After rebooting all server nodes, all seems normal again 😕
I have no idea what to make of it. All metrics normal:
- No memory spikes
- lastContact is at 20ms += 30ms
- No constant leader elections / no more
failed to contactlogs
Yikes! Thanks for the report @EtienneBruines, and I'm glad a restart seems to have fixed it. I'm going to leave this open for now so we can do some investigation on our end. If you see anything like this again emailing cpu, memory, and goroutine profiles to [email protected] is greatly appreciated. That's a private list that goes to Nomad engineering at HashiCorp.
Taking a couple profiles a few minutes apart is useful for finding memory leaks as well. The nomad operator debug command should help or hit the profile endpoints directly: https://developer.hashicorp.com/nomad/api-docs/agent#agent-runtime-profiles
The fact that Raft was having trouble is worrying as well. Any chance you have CPU metrics for the servers? I wonder if something got stuck in a tight loop (potentially creating a lot of garbage which is why the memory does drop back down periodically).

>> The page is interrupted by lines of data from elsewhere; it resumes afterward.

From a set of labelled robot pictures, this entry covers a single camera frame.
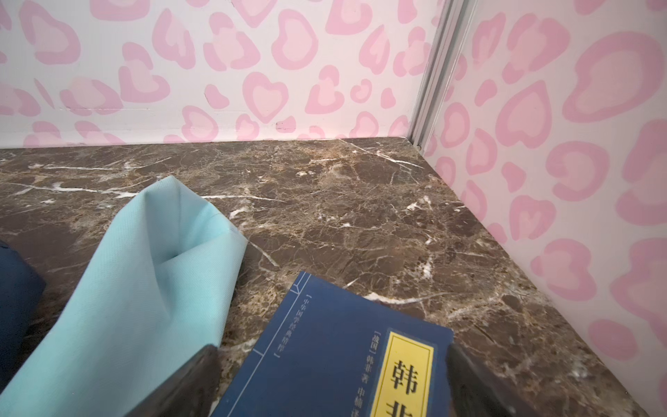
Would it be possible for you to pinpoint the navy blue student backpack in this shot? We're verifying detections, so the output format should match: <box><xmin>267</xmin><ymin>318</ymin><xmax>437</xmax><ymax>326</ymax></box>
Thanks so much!
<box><xmin>1</xmin><ymin>242</ymin><xmax>45</xmax><ymax>390</ymax></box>

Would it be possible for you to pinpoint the teal pencil pouch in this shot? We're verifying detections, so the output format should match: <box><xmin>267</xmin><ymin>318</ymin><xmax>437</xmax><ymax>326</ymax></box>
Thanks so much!
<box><xmin>1</xmin><ymin>177</ymin><xmax>248</xmax><ymax>416</ymax></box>

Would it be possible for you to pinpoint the navy book yellow label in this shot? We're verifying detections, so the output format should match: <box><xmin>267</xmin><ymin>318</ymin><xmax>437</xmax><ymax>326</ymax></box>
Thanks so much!
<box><xmin>214</xmin><ymin>272</ymin><xmax>453</xmax><ymax>416</ymax></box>

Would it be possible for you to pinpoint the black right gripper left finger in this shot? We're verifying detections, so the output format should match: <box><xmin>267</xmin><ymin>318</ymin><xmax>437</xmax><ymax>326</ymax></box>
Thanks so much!
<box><xmin>127</xmin><ymin>344</ymin><xmax>221</xmax><ymax>417</ymax></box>

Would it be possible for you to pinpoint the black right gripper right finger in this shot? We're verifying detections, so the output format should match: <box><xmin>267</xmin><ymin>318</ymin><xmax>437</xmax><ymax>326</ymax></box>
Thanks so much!
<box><xmin>446</xmin><ymin>343</ymin><xmax>538</xmax><ymax>417</ymax></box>

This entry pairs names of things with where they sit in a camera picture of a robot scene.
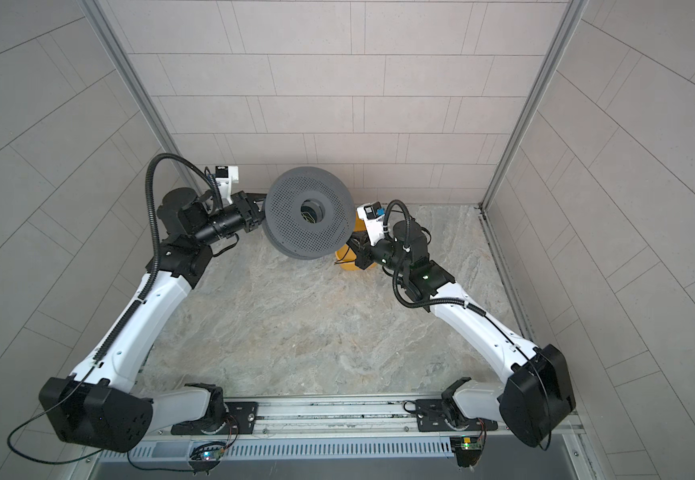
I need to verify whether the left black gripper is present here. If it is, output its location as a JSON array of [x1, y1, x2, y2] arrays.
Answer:
[[188, 196, 280, 251]]

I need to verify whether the dark grey cable spool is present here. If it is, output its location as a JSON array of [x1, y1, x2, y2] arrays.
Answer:
[[263, 166, 355, 260]]

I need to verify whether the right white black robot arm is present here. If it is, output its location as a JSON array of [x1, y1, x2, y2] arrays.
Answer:
[[347, 200, 577, 449]]

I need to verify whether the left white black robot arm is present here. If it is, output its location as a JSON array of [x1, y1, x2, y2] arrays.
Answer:
[[39, 153, 265, 453]]

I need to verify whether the yellow plastic bin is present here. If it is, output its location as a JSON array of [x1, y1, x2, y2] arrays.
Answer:
[[335, 216, 375, 271]]

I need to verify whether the right circuit board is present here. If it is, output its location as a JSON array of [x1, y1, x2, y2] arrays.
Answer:
[[449, 436, 485, 468]]

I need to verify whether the circuit board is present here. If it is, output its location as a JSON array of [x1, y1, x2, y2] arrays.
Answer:
[[449, 436, 485, 468], [190, 441, 228, 462]]

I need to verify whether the left circuit board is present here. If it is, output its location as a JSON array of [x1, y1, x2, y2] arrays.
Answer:
[[190, 441, 228, 462]]

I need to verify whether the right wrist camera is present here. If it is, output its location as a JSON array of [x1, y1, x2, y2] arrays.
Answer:
[[357, 202, 387, 246]]

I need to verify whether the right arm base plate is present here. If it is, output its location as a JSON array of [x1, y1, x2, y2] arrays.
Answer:
[[403, 398, 499, 432]]

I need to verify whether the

The Raft-related goroutines could get starved for CPU leading to what appears to be "network" latency.
not sure if related, but I'm also seeing a memory leak since upgrading to v1.9.7 @EtienneBruines what version were you using before v1.10.0 ?
The memory increase is also only really visible on 1 node, a follower node, not the leader.
1 april is when we started to upgrade
cpu is also a bit higher, it has 2 peaks though, but they don't seem related to the memory increase at the time, but they are really high.
@42wim We had upgraded from 1.9.7 to 1.10.0
@schmichael Thank you for your reply! We will keep an eye on it and send those profiles once it reoccurs.
The fact that Raft was having trouble is worrying as well. Any chance you have CPU metrics for the servers? I wonder if something got stuck in a tight loop (potentially creating a lot of garbage which is why the memory does drop back down periodically). The Raft-related goroutines could get starved for CPU leading to what appears to be "network" latency.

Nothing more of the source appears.